Extract each line of the data below exactly as written.

(Dataset items)
<<<<
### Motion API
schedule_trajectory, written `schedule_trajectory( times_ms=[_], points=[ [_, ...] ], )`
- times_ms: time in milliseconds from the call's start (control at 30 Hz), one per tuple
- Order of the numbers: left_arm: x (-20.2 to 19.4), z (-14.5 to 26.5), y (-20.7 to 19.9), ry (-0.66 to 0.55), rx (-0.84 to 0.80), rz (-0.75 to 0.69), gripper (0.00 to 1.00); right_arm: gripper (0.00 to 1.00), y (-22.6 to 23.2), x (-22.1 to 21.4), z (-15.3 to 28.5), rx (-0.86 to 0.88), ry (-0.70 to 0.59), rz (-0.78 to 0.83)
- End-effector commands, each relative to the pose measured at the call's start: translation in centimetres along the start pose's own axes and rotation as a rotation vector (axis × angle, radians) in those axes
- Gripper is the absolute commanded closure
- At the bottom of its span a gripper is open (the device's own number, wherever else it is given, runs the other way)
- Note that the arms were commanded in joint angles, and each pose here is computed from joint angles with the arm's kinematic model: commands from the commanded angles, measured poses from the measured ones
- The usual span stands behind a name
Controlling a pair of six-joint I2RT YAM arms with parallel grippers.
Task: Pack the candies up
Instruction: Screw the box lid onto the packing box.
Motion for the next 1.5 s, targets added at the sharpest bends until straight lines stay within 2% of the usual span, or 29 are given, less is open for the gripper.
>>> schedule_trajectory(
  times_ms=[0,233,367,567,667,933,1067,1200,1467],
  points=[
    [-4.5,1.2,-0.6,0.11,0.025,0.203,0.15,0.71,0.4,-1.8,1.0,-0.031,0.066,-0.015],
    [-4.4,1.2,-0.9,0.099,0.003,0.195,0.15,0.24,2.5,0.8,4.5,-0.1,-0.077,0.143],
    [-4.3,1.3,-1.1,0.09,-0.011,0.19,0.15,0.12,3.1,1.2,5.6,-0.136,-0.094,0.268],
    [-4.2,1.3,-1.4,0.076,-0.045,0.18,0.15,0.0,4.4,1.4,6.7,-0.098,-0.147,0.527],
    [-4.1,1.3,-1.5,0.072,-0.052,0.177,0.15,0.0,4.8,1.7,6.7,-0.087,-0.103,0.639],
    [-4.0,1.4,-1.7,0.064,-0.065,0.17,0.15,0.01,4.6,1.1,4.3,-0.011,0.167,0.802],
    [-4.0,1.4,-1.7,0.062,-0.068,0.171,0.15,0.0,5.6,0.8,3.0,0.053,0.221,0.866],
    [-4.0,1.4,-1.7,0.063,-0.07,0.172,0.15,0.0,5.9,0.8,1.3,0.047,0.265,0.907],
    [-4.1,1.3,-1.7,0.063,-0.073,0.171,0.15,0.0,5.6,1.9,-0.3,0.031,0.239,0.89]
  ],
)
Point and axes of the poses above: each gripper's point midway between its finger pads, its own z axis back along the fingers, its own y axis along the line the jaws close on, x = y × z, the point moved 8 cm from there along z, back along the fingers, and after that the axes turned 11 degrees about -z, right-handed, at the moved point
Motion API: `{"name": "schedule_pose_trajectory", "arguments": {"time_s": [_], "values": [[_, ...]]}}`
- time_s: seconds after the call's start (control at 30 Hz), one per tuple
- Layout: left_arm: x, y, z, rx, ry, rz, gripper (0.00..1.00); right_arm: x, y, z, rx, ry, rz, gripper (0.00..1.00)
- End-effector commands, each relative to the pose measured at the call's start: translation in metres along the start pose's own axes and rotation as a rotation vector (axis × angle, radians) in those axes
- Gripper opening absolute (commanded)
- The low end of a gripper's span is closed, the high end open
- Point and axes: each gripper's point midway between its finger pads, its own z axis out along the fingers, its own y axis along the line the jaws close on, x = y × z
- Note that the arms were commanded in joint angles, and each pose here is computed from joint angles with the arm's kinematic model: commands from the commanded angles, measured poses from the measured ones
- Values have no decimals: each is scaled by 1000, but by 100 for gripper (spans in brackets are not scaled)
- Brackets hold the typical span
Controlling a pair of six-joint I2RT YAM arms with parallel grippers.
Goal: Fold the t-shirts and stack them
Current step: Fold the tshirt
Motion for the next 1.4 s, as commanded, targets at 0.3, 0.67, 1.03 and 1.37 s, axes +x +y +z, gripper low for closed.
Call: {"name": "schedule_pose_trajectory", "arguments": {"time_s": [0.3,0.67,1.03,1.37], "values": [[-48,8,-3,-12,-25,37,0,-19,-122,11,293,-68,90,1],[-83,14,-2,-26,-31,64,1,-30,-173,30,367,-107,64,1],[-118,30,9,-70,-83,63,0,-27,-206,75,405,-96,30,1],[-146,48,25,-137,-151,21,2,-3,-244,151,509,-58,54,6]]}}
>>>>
• [Output]:
### Motion API
schedule_trajectory, written `schedule_trajectory( times_ms=[_], points=[ [_, ...] ], )`
- times_ms: time in milliseconds from the call's start (control at 30 Hz), one per tuple
- Order of the numbers: left_arm: x (-20.2 to 19.4), z (-14.5 to 26.5), y (-20.7 to 19.9), ry (-0.66 to 0.55), rx (-0.84 to 0.80), rz (-0.75 to 0.69), gripper (0.00 to 1.00); right_arm: gripper (0.00 to 1.00), y (-22.6 to 23.2), x (-22.1 to 21.4), z (-15.3 to 28.5), rx (-0.86 to 0.88), ry (-0.70 to 0.59), rz (-0.78 to 0.83)
- End-effector commands, each relative to the pose measured at the call's start: translation in centimetres along the start pose's own axes and rotation as a rotation vector (axis × angle, radians) in those axes
- Gripper is the absolute commanded closure
- At the bottom of its span a gripper is open (the device's own number, wherever else it is given, runs the other way)
- Note that the arms were commanded in joint angles, and each pose here is computed from joint angles with the arm's kinematic model: commands from the commanded angles, measured poses from the measured ones
- The usual span stands behind a name
Controlling a pair of six-joint I2RT YAM arms with parallel grippers.
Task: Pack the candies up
Instruction: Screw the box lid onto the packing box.
Motion for the next 1.5 s, targets added at the sharpest bends until straight lines stay within 2% of the usual span, or 29 are given, less is open for the gripper.
>>> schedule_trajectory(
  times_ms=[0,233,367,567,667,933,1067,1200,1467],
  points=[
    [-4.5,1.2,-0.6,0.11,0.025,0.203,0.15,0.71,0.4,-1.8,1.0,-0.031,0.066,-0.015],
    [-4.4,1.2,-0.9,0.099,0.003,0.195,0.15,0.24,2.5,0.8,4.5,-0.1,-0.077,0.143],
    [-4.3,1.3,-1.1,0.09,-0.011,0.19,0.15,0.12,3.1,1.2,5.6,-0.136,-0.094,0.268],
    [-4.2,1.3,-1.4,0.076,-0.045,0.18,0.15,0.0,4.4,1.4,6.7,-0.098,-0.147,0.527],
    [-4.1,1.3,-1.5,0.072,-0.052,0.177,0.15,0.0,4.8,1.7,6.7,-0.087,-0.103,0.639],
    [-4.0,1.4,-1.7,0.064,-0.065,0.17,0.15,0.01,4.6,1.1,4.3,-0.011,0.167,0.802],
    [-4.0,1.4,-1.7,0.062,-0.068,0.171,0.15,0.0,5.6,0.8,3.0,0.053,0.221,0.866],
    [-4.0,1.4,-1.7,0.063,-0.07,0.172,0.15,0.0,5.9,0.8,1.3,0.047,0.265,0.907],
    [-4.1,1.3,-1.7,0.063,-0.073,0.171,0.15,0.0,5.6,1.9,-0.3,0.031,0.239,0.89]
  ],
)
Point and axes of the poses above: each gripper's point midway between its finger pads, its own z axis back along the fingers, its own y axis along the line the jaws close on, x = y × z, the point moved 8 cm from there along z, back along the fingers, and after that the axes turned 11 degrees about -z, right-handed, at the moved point
Motion API: `{"name": "schedule_pose_trajectory", "arguments": {"time_s": [_], "values": [[_, ...]]}}`
- time_s: seconds after the call's start (control at 30 Hz), one per tuple
- Layout: left_arm: x, y, z, rx, ry, rz, gripper (0.00..1.00); right_arm: x, y, z, rx, ry, rz, gripper (0.00..1.00)
- End-effector commands, each relative to the pose measured at the call's start: translation in metres along the start pose's own axes and rotation as a rotation vector (axis × angle, radians) in those axes
- Gripper opening absolute (commanded)
- The low end of a gripper's span is closed, the high end open
- Point and axes: each gripper's point midway between its finger pads, its own z axis out along the fingers, its own y axis along the line the jaws close on, x = y × z
- Note that the arms were commanded in joint angles, and each pose here is computed from joint angles with the arm's kinematic model: commands from the commanded angles, measured poses from the measured ones
- Values have no decimals: each is scaled by 1000, but by 100 for gripper (spans in brackets are not scaled)
- Brackets hold the typical span
Controlling a pair of six-joint I2RT YAM arms with parallel grippers.
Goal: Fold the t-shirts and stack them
Current step: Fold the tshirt
Motion for the next 1.4 s, as commanded, targets at 0.3, 0.67, 1.03 and 1.37 s, axes +x +y +z, gripper low for closed.
Call: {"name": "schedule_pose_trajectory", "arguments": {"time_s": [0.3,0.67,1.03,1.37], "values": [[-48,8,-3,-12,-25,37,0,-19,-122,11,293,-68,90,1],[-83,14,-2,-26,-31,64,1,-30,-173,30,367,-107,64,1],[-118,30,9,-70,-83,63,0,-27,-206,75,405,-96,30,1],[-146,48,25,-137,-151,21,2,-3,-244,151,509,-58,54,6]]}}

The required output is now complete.